GIVEN DATA

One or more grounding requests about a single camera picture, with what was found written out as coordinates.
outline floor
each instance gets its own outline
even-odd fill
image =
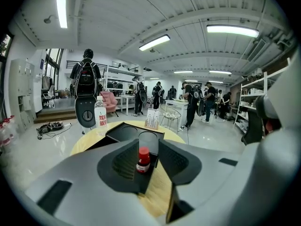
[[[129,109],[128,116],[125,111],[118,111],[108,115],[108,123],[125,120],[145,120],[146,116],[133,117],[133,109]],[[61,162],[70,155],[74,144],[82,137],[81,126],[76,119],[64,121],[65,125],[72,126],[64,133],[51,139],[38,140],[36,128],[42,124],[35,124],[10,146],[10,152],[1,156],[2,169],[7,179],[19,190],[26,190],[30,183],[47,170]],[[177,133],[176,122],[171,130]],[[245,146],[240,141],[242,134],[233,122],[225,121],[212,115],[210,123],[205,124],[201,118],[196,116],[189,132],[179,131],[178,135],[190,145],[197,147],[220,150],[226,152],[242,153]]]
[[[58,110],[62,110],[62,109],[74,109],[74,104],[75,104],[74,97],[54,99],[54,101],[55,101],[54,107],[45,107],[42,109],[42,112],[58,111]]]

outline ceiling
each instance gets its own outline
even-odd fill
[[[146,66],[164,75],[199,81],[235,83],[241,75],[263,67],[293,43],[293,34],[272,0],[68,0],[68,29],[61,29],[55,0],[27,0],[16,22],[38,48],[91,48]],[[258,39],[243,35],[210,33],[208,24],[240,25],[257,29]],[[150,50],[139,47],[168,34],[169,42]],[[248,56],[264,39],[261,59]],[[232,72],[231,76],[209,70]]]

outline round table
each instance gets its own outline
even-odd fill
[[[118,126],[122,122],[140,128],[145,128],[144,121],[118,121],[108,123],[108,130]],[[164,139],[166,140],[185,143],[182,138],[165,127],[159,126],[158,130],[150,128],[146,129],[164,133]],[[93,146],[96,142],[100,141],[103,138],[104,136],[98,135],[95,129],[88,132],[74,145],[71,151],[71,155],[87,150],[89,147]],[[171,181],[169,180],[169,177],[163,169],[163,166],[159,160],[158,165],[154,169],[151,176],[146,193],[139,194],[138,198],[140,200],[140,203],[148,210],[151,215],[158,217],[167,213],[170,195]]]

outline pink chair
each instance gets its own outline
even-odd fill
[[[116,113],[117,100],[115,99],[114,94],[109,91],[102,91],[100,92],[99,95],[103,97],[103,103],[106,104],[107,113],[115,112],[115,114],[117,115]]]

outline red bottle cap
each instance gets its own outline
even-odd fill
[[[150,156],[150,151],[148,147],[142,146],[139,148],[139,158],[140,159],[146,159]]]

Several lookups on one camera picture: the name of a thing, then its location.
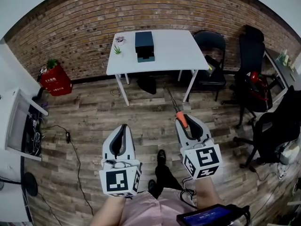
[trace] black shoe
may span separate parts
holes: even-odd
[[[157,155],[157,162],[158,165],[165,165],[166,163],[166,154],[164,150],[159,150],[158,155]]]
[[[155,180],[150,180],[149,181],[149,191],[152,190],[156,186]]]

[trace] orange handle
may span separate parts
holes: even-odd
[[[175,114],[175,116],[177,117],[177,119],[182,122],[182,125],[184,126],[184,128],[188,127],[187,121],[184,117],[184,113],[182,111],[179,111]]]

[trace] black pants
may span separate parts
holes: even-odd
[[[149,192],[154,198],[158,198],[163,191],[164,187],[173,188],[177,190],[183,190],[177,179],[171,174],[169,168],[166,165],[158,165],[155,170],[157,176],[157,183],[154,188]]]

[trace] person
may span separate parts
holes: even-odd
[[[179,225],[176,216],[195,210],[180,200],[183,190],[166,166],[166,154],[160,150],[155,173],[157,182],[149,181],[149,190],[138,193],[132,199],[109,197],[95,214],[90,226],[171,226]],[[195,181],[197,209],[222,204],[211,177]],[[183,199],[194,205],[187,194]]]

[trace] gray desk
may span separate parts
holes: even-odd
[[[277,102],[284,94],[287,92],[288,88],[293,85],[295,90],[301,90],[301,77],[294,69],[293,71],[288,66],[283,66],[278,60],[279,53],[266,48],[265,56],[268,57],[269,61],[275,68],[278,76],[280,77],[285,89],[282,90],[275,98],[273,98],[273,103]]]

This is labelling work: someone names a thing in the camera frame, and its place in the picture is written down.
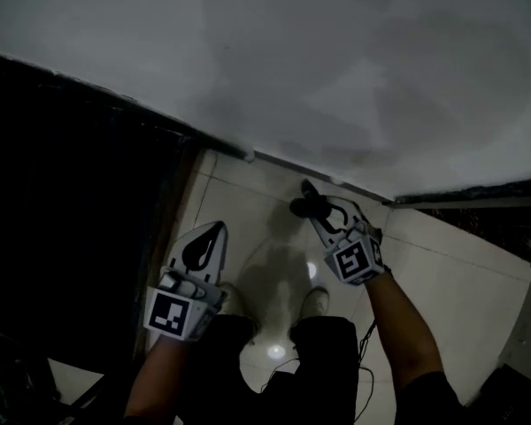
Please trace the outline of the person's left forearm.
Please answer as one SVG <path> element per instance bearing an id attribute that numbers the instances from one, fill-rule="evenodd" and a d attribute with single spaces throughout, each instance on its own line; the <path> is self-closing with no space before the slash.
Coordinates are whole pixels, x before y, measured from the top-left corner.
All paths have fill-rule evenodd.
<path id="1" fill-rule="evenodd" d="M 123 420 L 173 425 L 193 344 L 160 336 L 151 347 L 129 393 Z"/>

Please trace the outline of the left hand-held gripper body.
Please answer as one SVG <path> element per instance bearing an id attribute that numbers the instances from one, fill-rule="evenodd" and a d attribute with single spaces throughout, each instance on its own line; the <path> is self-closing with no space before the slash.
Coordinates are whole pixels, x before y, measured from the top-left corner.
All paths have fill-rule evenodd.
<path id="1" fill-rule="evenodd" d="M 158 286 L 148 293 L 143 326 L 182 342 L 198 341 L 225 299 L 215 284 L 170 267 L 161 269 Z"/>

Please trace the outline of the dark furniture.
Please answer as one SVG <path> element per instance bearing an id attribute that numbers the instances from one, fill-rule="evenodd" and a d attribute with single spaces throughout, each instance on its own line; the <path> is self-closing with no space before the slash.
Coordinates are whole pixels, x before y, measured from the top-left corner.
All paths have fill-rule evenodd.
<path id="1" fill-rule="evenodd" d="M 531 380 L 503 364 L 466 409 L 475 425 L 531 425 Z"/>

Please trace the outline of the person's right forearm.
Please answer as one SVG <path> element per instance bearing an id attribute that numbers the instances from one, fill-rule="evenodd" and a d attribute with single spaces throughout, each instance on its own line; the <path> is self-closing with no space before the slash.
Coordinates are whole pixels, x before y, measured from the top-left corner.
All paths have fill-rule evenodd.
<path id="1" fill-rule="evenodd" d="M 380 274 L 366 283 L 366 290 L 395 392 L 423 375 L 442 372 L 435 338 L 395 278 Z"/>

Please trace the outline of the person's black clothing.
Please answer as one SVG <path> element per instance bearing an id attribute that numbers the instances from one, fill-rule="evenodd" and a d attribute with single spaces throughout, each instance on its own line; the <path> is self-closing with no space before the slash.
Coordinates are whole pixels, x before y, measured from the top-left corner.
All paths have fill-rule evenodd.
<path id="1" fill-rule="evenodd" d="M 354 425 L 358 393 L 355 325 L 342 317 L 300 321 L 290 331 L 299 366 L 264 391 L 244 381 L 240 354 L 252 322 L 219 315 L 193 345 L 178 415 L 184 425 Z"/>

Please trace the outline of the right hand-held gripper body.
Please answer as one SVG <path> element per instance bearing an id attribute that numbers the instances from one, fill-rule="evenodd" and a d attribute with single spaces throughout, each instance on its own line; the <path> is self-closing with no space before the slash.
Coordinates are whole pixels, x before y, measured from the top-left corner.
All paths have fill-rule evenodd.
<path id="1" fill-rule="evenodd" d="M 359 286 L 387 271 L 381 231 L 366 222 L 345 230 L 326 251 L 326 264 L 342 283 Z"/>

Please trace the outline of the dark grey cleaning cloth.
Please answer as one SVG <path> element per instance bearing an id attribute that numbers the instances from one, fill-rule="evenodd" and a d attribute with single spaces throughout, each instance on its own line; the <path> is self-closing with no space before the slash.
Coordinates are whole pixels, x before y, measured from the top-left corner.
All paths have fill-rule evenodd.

WHAT TO DO
The answer must be every line from the records above that contains the word "picture", copied in full.

SOLVED PROBLEM
One or more grounding requests about a single camera picture, with what was found written out as coordinates.
Several lookups on one camera picture: the name of a thing, then its location.
This is labelling work: someone names a thing in the camera frame, and its place in the picture is written down.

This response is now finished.